[How to complete this task] Beginning at the top of the material, repeat each line exactly, and stop once the line with "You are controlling" has been written.
════
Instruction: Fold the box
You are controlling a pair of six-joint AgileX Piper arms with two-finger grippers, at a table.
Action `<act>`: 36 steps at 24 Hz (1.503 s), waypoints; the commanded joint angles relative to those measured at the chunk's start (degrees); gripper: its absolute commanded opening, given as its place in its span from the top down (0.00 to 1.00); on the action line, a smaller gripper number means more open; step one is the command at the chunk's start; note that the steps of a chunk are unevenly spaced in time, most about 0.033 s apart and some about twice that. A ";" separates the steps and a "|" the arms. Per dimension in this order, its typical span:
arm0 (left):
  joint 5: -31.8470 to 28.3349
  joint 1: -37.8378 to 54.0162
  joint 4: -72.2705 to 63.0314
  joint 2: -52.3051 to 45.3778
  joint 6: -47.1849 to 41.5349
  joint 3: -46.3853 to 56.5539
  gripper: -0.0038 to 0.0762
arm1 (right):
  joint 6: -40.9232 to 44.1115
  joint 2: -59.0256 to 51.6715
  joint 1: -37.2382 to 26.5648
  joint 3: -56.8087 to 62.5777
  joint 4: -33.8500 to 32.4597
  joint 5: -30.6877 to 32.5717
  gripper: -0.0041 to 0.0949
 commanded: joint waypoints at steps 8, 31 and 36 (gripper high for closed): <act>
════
[Exercise response]
Instruction: Fold the box
You are controlling a pair of six-joint AgileX Piper arms with two-finger grippers, at a table.

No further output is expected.